Asymptotics of solutions to a class of linear differential equations

In the paper we find the leading term of the asymptotics at infinity for some fundamental system of solutions to a class of linear differential equations of arbitrary order $\tau y=\lambda y$, where $\lambda$ is a fixed complex number. At that we consider a special class of Shin-Zettl type and $\tau y$ is a quasi-differential expression generated by the matrix in this class. The conditions we assume for the primitives of the coefficients of the quasi-differential expression $\tau y$, that is, for the entries of the corresponding matrix, are not related with their smoothness but just ensures a certain power growth of these primitives at infinity. Thus, the coefficients of the expression $\tau y$ can also oscillate. In particular, this includes a wide class of differential equations of arbitrary even or odd order with distribution coefficients of finite order. Employing the known definition of two quasi-differential expressions with non-smooth coefficients, in the work we propose a method for obtaining asymptotic formulae for the fundamental system of solutions to the considered equation in the case when the left hand side of this equations is represented as a product of two quasi-differential expressions.

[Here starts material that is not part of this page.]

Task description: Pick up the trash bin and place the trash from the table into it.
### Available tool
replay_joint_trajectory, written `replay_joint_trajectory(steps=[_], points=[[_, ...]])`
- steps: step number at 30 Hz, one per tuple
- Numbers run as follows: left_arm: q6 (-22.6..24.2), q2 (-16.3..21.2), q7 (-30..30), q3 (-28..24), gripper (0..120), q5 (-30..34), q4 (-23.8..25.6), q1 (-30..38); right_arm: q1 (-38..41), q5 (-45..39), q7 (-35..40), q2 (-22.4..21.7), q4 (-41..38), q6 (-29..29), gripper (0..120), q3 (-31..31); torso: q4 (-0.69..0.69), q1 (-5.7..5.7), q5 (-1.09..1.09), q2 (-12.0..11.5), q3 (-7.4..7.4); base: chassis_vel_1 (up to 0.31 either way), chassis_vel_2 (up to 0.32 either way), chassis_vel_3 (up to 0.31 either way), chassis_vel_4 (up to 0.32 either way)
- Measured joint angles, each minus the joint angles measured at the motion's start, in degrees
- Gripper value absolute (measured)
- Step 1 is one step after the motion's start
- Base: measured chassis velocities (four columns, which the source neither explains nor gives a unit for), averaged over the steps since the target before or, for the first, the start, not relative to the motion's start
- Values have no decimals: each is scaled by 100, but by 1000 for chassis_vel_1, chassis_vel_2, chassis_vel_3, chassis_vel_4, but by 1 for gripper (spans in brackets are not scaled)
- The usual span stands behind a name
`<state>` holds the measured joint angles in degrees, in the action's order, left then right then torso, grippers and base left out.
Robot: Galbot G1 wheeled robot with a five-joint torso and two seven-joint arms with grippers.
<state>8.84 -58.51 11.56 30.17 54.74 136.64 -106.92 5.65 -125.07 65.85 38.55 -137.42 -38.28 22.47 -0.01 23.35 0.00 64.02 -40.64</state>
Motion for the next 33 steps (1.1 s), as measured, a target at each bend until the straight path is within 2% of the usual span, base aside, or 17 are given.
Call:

The obtained results are applied for the spectral analysis of the corresponding singular differential operators. In particular, assuming that the quasi-differential expression $\tau y$ is symmetric, by the known scheme we define the minimal closed symmetric operator generated by this expression in the space of Lebesgue square-integrable on $[1,+\infty)$ functions (in the Hilbert space ${\mathcal L}^2[1,+\infty)$) and we calculate the deficiency indices for this operator.